Problem to solve:
Leave the images aside and repeat the whole listing exactly.

Supplied information:
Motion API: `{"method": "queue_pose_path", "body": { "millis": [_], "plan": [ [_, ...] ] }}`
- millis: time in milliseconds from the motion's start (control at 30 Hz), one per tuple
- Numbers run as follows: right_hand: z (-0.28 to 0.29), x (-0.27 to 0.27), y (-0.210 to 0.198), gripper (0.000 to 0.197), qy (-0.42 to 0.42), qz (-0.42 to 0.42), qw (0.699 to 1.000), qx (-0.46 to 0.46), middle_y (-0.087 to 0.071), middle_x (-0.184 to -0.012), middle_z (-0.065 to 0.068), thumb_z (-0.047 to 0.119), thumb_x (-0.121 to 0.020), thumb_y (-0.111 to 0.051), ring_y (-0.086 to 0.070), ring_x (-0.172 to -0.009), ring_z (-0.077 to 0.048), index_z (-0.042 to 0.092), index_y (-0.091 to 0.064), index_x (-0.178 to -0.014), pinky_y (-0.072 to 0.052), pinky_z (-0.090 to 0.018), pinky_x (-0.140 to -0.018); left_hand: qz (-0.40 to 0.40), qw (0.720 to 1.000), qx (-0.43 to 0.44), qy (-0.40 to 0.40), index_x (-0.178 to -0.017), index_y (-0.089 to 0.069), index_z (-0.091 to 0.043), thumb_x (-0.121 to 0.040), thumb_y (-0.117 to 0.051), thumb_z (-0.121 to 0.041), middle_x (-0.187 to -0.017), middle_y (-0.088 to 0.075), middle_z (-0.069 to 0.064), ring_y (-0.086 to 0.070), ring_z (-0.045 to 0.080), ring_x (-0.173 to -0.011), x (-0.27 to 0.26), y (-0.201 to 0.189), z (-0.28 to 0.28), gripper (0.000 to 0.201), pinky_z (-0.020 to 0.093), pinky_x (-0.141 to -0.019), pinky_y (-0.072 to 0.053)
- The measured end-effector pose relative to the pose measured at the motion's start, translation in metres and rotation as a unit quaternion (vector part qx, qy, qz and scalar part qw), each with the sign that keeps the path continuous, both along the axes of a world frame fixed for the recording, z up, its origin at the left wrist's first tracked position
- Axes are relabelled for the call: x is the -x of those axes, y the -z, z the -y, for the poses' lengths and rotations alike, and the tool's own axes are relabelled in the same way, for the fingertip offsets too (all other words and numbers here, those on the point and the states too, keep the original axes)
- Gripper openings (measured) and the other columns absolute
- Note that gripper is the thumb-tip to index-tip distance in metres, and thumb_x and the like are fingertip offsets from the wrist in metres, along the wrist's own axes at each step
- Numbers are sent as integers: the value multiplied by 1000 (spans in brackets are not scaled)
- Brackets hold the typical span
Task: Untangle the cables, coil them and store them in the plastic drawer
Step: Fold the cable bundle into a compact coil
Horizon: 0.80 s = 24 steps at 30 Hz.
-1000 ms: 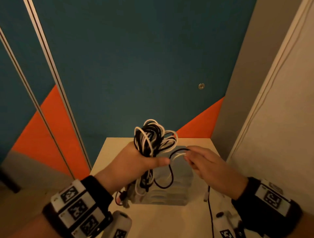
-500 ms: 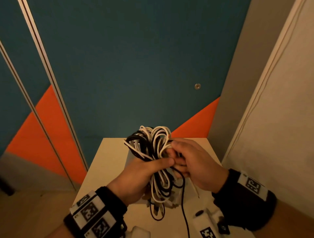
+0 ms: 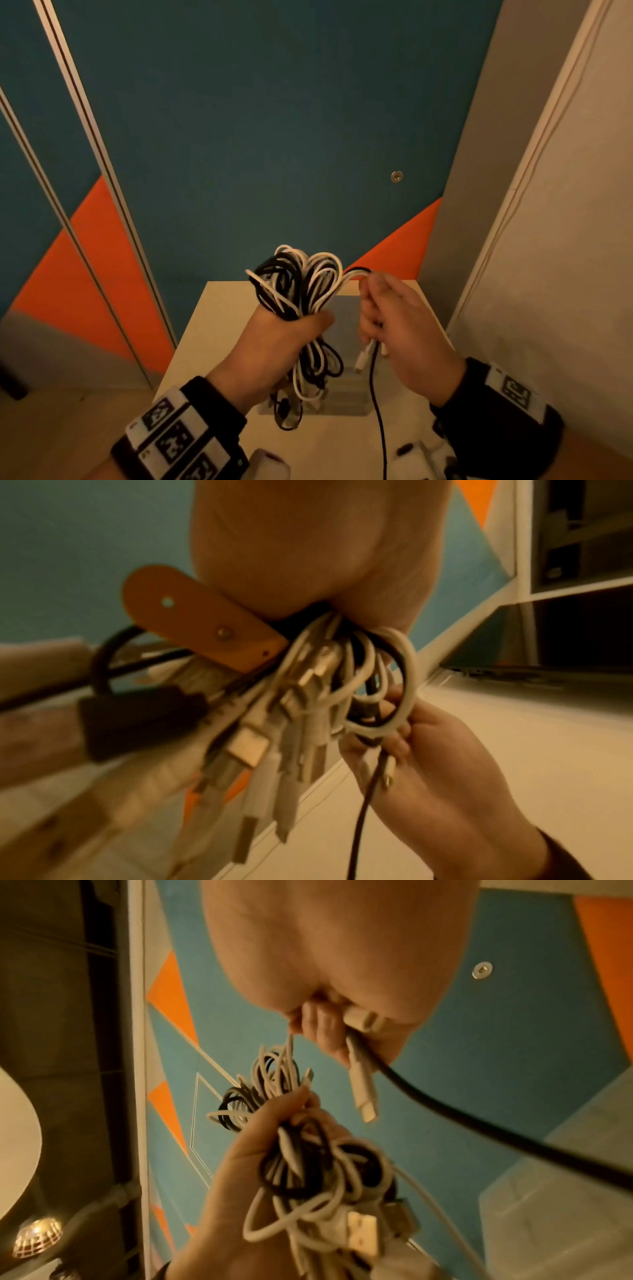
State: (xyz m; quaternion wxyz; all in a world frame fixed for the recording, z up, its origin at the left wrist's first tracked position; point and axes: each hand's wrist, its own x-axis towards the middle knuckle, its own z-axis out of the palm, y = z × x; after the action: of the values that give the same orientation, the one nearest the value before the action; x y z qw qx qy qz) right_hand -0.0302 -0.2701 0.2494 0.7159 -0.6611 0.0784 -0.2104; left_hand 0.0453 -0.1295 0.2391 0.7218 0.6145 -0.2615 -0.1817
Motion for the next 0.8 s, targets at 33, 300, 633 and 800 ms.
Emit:
{"method": "queue_pose_path", "body": {
  "millis": [33, 300, 633, 800],
  "plan": [
    [-3, -3, -1, 32, 19, 16, 1000, -9, -29, -54, 5, 24, -104, -33, -26, -45, -11, 12, -49, -79, -30, -32, -53, 22, 1000, -3, -6, -95, -65, -18, -87, -67, 4, -70, -66, -15, -61, 5, -67, 1, 0, 3, 24, 26, -67, -50],
    [-20, -12, 7, 61, -50, 38, 993, -96, -66, -123, -8, 61, -88, -41, -60, -119, -20, 16, -55, -128, -51, -34, -96, 45, 998, -12, 35, -114, -68, -13, -81, -78, -5, -109, -74, 6, -69, 22, -107, 9, 1, 13, 36, 45, -96, -54],
    [-21, -6, -2, 89, -148, 35, 982, -110, -60, -131, 15, 75, -70, -52, -54, -123, -3, 38, -24, -146, -49, -18, -94, 23, 995, -15, 97, -116, -68, -13, -85, -71, -1, -107, -75, 6, -70, 21, -103, 5, -2, 9, 33, 29, -85, -56],
    [-20, -8, 6, 86, -152, 43, 985, -71, -54, -132, 23, 75, -75, -38, -50, -124, 6, 32, -25, -148, -43, -12, -98, 114, 990, 0, 85, -107, -68, -7, -80, -63, 19, -94, -74, -6, -68, 2, -92, 5, -12, 9, 38, 14, -78, -49]
  ]
}}
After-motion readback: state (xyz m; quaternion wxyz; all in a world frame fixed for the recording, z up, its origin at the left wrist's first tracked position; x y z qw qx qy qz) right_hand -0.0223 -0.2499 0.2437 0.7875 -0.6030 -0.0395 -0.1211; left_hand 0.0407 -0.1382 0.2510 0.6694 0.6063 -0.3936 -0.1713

Reply to the task:
Motion API: `{"method": "queue_pose_path", "body": { "millis": [_], "plan": [ [_, ...] ] }}`
- millis: time in milliseconds from the motion's start (control at 30 Hz), one per tuple
- Numbers run as follows: right_hand: z (-0.28 to 0.29), x (-0.27 to 0.27), y (-0.210 to 0.198), gripper (0.000 to 0.197), qy (-0.42 to 0.42), qz (-0.42 to 0.42), qw (0.699 to 1.000), qx (-0.46 to 0.46), middle_y (-0.087 to 0.071), middle_x (-0.184 to -0.012), middle_z (-0.065 to 0.068), thumb_z (-0.047 to 0.119), thumb_x (-0.121 to 0.020), thumb_y (-0.111 to 0.051), ring_y (-0.086 to 0.070), ring_x (-0.172 to -0.009), ring_z (-0.077 to 0.048), index_z (-0.042 to 0.092), index_y (-0.091 to 0.064), index_x (-0.178 to -0.014), pinky_y (-0.072 to 0.052), pinky_z (-0.090 to 0.018), pinky_x (-0.140 to -0.018); left_hand: qz (-0.40 to 0.40), qw (0.720 to 1.000), qx (-0.43 to 0.44), qy (-0.40 to 0.40), index_x (-0.178 to -0.017), index_y (-0.089 to 0.069), index_z (-0.091 to 0.043), thumb_x (-0.121 to 0.040), thumb_y (-0.117 to 0.051), thumb_z (-0.121 to 0.041), middle_x (-0.187 to -0.017), middle_y (-0.088 to 0.075), middle_z (-0.069 to 0.064), ring_y (-0.086 to 0.070), ring_z (-0.045 to 0.080), ring_x (-0.173 to -0.011), x (-0.27 to 0.26), y (-0.201 to 0.189), z (-0.28 to 0.28), gripper (0.000 to 0.201), pinky_z (-0.020 to 0.093), pinky_x (-0.141 to -0.019), pinky_y (-0.072 to 0.053)
- The measured end-effector pose relative to the pose measured at the motion's start, translation in metres and rotation as a unit quaternion (vector part qx, qy, qz and scalar part qw), each with the sign that keeps the path continuous, both along the axes of a world frame fixed for the recording, z up, its origin at the left wrist's first tracked position
- Axes are relabelled for the call: x is the -x of those axes, y the -z, z the -y, for the poses' lengths and rotations alike, and the tool's own axes are relabelled in the same way, for the fingertip offsets too (all other words and numbers here, those on the point and the states too, keep the original axes)
- Gripper openings (measured) and the other columns absolute
- Note that gripper is the thumb-tip to index-tip distance in metres, and thumb_x and the like are fingertip offsets from the wrist in metres, along the wrist's own axes at each step
- Numbers are sent as integers: the value multiplied by 1000 (spans in brackets are not scaled)
- Brackets hold the typical span
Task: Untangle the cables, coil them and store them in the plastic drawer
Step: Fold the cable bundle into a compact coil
Horizon: 0.80 s = 24 steps at 30 Hz.
-1000 ms: 
-500 ms: 
+0 ms: 
State: (xyz m; quaternion wxyz; all in a world frame fixed for the recording, z up, its origin at the left wrist's first tracked position; point and axes: each hand's wrist, its own x-axis towards the middle knuckle, its own z-axis out of the palm, y = z × x; after the action: of the values that give the same orientation, the one nearest the value before the action; x y z qw qx qy qz) right_hand -0.0302 -0.2701 0.2494 0.7159 -0.6611 0.0784 -0.2104; left_hand 0.0453 -0.1295 0.2391 0.7218 0.6145 -0.2615 -0.1817
Motion for the next 0.8 s, targets at 33, 300, 633 and 800 ms.
Emit:
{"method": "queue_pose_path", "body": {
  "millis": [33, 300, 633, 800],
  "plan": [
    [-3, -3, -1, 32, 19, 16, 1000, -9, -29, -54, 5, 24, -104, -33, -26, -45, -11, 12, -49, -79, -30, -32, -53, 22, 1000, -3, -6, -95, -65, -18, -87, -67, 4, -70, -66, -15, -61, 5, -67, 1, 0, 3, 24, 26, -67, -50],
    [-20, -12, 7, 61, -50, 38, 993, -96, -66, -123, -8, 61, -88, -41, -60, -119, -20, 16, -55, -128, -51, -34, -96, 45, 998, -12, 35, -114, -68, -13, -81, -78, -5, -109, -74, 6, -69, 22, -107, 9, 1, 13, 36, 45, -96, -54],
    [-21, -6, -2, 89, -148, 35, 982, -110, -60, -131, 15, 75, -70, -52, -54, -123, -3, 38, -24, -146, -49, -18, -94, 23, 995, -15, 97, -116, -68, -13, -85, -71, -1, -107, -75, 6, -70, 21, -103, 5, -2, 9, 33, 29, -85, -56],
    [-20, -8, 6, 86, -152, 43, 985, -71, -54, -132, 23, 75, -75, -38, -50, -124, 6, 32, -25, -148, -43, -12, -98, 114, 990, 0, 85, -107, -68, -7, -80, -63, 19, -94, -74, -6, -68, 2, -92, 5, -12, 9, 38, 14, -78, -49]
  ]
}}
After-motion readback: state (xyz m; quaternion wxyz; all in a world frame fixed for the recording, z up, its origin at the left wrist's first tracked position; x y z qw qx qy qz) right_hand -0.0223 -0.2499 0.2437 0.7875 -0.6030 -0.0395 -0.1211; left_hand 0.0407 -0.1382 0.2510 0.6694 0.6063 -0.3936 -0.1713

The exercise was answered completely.